* [TASK OBJECTIVE]:
Among the entries below, find the lines with "carrot" and copy them.

--- DATA Enclosed Below ---

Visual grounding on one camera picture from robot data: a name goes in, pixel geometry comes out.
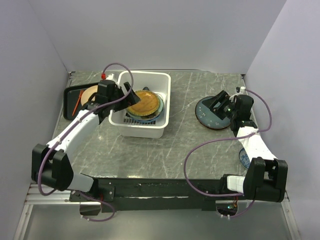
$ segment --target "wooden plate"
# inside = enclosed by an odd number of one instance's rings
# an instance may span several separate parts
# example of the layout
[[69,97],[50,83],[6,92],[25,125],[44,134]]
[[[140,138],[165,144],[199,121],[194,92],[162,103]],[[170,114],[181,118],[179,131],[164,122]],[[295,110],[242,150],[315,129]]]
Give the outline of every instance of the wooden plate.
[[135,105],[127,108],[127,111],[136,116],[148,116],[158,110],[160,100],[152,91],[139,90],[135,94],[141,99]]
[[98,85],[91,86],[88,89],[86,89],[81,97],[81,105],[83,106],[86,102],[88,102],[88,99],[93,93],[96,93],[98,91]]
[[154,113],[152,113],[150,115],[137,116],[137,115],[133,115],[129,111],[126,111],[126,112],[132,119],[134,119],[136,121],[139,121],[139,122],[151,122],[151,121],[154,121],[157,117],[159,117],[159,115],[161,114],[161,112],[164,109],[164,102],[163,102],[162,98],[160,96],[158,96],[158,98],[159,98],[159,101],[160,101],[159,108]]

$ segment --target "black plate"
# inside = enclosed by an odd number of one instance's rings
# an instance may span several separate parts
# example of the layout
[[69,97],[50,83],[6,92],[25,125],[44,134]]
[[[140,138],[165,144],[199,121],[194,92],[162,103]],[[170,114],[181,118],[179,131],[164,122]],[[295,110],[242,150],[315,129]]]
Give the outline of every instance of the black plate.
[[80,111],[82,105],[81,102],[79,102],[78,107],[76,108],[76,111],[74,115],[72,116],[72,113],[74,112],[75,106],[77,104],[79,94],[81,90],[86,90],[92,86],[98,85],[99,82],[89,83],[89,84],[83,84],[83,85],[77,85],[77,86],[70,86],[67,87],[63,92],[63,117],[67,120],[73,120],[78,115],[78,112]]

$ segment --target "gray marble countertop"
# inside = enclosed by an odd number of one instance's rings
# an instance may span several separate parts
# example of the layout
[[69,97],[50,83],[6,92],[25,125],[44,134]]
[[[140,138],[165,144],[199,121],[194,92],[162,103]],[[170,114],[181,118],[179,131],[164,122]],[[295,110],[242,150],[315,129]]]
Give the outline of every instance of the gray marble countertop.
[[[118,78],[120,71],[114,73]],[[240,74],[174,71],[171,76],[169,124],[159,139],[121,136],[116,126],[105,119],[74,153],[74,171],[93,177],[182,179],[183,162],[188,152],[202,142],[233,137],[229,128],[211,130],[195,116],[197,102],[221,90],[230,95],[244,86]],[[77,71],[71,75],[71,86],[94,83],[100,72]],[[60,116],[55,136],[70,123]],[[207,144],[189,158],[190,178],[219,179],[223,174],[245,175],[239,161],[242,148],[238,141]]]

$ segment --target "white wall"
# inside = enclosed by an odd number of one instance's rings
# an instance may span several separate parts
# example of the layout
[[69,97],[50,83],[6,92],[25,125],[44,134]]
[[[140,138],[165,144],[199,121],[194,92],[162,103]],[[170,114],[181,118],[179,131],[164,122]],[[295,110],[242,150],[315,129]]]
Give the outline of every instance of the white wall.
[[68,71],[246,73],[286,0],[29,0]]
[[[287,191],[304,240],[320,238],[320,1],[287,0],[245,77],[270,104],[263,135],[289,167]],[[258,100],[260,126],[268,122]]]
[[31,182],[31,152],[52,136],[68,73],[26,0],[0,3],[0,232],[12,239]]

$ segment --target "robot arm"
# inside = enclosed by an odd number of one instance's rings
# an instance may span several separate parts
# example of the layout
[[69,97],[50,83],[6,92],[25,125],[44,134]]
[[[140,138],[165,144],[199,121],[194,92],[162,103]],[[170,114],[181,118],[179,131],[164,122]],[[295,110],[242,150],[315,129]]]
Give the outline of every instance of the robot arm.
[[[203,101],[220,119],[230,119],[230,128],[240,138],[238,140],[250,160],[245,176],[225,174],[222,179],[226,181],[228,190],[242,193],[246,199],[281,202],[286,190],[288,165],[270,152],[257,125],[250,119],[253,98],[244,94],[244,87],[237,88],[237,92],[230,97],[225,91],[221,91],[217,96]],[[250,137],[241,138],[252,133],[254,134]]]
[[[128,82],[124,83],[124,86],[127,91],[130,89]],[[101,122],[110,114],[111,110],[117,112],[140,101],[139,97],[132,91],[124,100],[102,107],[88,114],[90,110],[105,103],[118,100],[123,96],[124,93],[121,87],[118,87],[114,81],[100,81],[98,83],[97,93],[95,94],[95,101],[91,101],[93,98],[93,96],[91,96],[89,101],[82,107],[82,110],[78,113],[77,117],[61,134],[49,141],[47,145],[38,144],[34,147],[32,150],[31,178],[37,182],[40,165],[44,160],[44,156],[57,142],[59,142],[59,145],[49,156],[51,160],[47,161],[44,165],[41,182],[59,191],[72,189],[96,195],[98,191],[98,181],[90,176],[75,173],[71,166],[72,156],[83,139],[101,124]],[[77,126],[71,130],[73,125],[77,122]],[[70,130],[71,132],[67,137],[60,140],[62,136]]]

--- End of Enclosed DATA ---
--- DATA Enclosed Below ---

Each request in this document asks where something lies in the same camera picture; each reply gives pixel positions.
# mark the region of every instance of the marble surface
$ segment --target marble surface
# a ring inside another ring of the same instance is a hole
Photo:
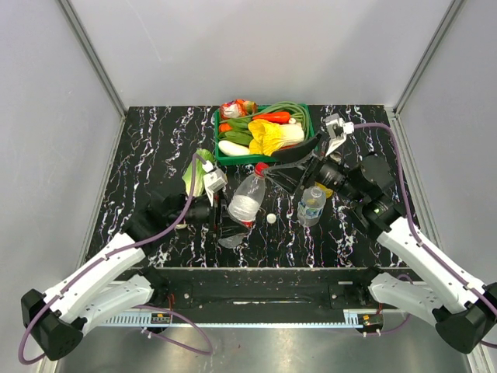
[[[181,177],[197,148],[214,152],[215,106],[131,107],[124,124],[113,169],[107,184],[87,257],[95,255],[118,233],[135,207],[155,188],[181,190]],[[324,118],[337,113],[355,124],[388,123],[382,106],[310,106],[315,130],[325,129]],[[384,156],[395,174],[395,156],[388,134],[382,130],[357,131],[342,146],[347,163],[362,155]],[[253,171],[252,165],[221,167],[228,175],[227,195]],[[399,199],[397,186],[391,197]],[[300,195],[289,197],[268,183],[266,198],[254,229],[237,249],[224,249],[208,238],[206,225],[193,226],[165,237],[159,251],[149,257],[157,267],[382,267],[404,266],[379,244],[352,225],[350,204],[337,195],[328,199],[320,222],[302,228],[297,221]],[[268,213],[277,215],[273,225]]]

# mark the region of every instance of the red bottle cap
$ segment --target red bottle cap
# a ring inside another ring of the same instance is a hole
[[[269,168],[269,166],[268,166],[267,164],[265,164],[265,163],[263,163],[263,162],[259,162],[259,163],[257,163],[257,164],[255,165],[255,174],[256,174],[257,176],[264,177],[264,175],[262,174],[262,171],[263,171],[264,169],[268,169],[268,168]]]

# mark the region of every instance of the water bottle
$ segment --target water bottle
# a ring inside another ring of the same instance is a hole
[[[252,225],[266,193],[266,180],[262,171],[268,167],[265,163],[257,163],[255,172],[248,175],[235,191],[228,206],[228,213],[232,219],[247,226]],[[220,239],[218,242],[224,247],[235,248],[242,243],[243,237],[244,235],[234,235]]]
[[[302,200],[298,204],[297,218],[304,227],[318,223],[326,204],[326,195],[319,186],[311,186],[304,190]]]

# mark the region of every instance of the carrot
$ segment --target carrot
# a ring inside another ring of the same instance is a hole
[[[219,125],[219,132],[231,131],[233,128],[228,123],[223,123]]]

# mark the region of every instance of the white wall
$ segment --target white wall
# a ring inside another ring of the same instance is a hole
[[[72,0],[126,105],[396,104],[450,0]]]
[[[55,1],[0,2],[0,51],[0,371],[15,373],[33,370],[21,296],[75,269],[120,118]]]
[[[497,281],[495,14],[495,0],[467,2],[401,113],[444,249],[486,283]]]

--- End of Enclosed DATA ---

* [FINISHED TASK]:
# mark the region of every instance of the carrot
$ segment --target carrot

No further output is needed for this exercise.